Спустя пару часов, купец Рахматулло сидел в доме вдовы Адолат. В то время, пока соседки вдовы совершали последние приготовления к завтрашним похоронам девочки, а сама хозяйка дома смогла, наконец, уснуть, купец размышлял вслух, глядя на лежащий перед ним кошель с золотом:
– Ты хотела утопиться в этом грязном пруду, женщина? Но когда я удержал тебя, ты сама схватила меня за руку! И с тех пор твоё дело это моё дело! Впереди ещё немало дней до праздника Курбан-байрам. И я обойду десять раз вокруг мазхаба сейида Хаджи Абди… Но ещё раньше я найду тебя, подлый убийца, укравший жизнь невиннного ребёнка.
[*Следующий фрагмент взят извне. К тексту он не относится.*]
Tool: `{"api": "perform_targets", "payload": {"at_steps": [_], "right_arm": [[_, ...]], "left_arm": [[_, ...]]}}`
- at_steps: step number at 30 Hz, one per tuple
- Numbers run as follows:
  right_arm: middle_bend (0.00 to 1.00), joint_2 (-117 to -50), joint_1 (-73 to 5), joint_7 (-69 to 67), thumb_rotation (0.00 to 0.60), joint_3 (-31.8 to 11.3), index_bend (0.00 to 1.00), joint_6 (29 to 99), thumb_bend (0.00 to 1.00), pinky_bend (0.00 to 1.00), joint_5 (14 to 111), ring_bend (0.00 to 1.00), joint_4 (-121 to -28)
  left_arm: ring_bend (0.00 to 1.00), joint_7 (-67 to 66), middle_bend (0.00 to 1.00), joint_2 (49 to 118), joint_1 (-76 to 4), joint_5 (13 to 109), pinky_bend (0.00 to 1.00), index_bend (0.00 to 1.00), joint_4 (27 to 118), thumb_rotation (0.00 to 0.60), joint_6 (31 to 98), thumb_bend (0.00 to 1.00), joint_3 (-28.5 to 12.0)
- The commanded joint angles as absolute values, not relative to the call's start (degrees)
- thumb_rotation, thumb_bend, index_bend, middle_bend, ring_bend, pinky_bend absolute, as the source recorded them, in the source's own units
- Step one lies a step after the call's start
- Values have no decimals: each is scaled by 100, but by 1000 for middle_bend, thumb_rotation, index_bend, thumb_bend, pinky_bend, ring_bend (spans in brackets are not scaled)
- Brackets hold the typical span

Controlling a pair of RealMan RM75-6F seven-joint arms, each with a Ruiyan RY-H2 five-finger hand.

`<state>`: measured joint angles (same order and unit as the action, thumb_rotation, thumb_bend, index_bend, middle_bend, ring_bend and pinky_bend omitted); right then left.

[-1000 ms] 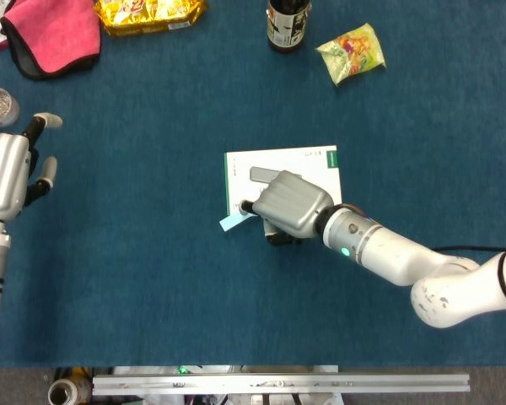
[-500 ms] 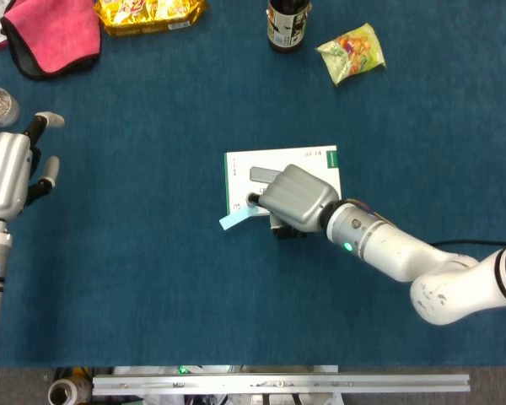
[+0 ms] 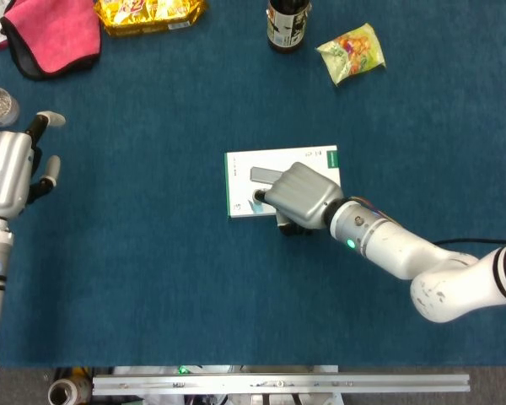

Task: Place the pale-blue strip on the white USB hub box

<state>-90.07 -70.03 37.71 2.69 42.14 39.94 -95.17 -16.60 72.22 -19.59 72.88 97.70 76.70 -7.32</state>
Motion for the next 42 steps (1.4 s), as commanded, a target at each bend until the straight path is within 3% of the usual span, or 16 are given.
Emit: {"api": "perform_targets", "payload": {"at_steps": [1,15,25,42], "right_arm": [[1000,-8938,-6970,3717,286,252,270,4298,1000,1000,4097,1000,-9618],[1000,-8895,-6904,3708,300,412,270,4335,1000,1000,4234,1000,-9753],[1000,-8956,-6938,3690,344,384,270,4350,1000,1000,4205,1000,-9715],[1000,-9101,-6989,3656,349,333,270,4301,1000,1000,4186,1000,-9594]], "left_arm": [[976,-1668,958,7220,-1956,7293,997,305,9771,600,7672,385,-735],[975,-1714,957,7215,-1936,7250,997,305,9830,600,7632,385,-741],[975,-1699,957,7203,-1912,7219,997,305,9822,600,7639,386,-762],[975,-1668,957,7178,-1886,7163,997,305,9812,600,7618,386,-787]]}}
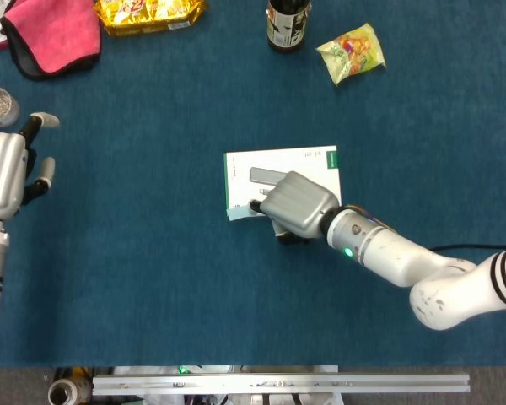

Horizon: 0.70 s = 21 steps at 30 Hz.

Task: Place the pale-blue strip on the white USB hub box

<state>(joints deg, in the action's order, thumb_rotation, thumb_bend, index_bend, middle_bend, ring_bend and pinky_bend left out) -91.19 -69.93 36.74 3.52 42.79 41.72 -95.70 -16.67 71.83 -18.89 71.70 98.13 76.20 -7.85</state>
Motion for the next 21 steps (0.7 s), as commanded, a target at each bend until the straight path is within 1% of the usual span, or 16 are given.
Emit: {"api": "perform_targets", "payload": {"at_steps": [1,6,15,21], "right_arm": [[1000,-9084,-6979,3636,349,321,270,4320,1000,1000,4204,1000,-9614],[1000,-9032,-6966,3583,350,290,270,4337,1000,1000,4213,1000,-9605],[1000,-9189,-7055,3622,350,304,270,4206,1000,1000,4067,1000,-9351],[1000,-9055,-7003,3582,350,305,275,4320,1000,1000,4237,1000,-9609]], "left_arm": [[975,-1669,957,7175,-1885,7163,997,305,9813,600,7619,386,-787],[975,-1649,957,7172,-1886,7171,997,304,9819,600,7609,385,-792],[975,-1660,957,7147,-1886,7143,997,304,9823,600,7595,385,-806],[975,-1667,957,7148,-1883,7151,997,304,9830,600,7612,386,-814]]}}
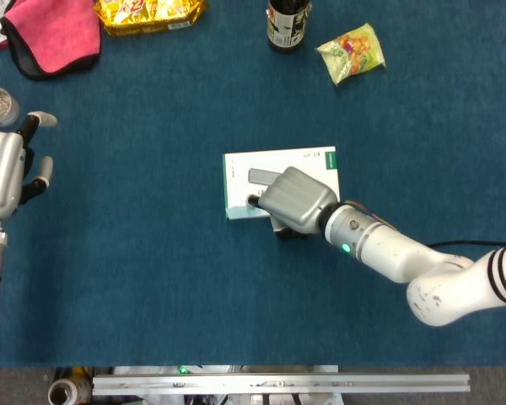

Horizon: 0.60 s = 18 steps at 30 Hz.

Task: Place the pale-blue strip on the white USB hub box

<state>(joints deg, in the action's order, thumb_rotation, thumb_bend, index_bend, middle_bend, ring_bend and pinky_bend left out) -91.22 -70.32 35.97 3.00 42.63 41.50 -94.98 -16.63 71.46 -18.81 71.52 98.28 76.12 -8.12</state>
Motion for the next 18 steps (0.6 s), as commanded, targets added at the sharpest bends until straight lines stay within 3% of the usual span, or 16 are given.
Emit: {"api": "perform_targets", "payload": {"at_steps": [1,18], "right_arm": [[1000,-9038,-6996,3583,350,311,276,4333,1000,1000,4264,1000,-9647],[1000,-9145,-7092,3660,362,328,276,4312,1000,1000,4126,1000,-9628]], "left_arm": [[975,-1667,957,7147,-1884,7153,997,304,9837,600,7610,386,-813],[975,-1645,956,7127,-1867,7118,997,304,9826,600,7611,386,-826]]}}
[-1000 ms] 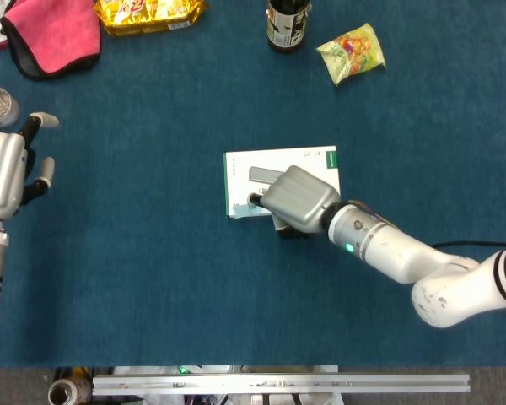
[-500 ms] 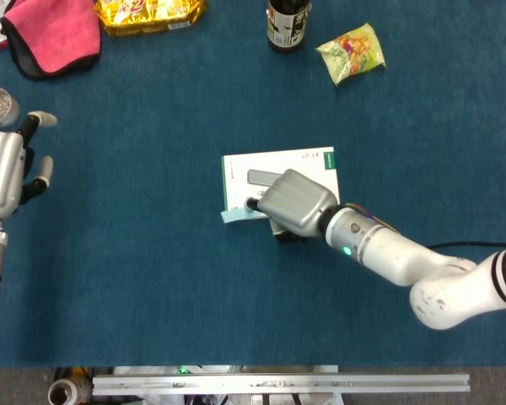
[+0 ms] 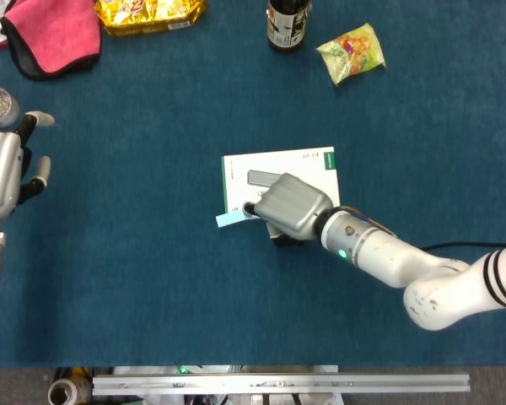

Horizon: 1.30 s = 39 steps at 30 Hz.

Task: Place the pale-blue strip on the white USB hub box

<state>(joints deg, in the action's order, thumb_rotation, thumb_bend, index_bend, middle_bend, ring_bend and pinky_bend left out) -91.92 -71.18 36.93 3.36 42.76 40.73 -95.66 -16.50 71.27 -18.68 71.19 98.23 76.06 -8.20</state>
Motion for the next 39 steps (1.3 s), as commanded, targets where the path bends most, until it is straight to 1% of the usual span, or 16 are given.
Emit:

Я отыщу тебя, и в тот самый день зловонный кипяток, служащий питьём грешников в джаханнаме, покажется тебе щербетом!
2
На другой день после похорон девочки, около полудня купец Рахматулло появился в чайхане, что была в той махалле, где проживала вдова Адолат.
– Мир вам, добрые мусульмане! – поприветствовал он собравшихся в чайхане мужчин.
– Мир тебе, незнакомец! – послышалось в ответ сразу несколько голосов, не слишком, впрочем, дружелюбных.
– Мир тебе, – отозвался толстяк с рыхлым, водянистым лицом, лишённым бороды и усов, и потянулся за медным кумганом. – По одежде твоей вижу, что ты – мусульманин. А уж добрый ты или нет, то ведомо одному лишь всемогущему Аллаху! – добавил он, благочестиво устремив взор к небу, а затем озорно подмигнув остальным.
– Судя по твоему масленому лицу и дерзким речам, ты в этой чайхане хозяин, – заметил в ответ купец Рахматулло, взглянув на толстяка, слегка прищурившись. – Думаю, блеск золота поможет тебе рассмотреть меня получше!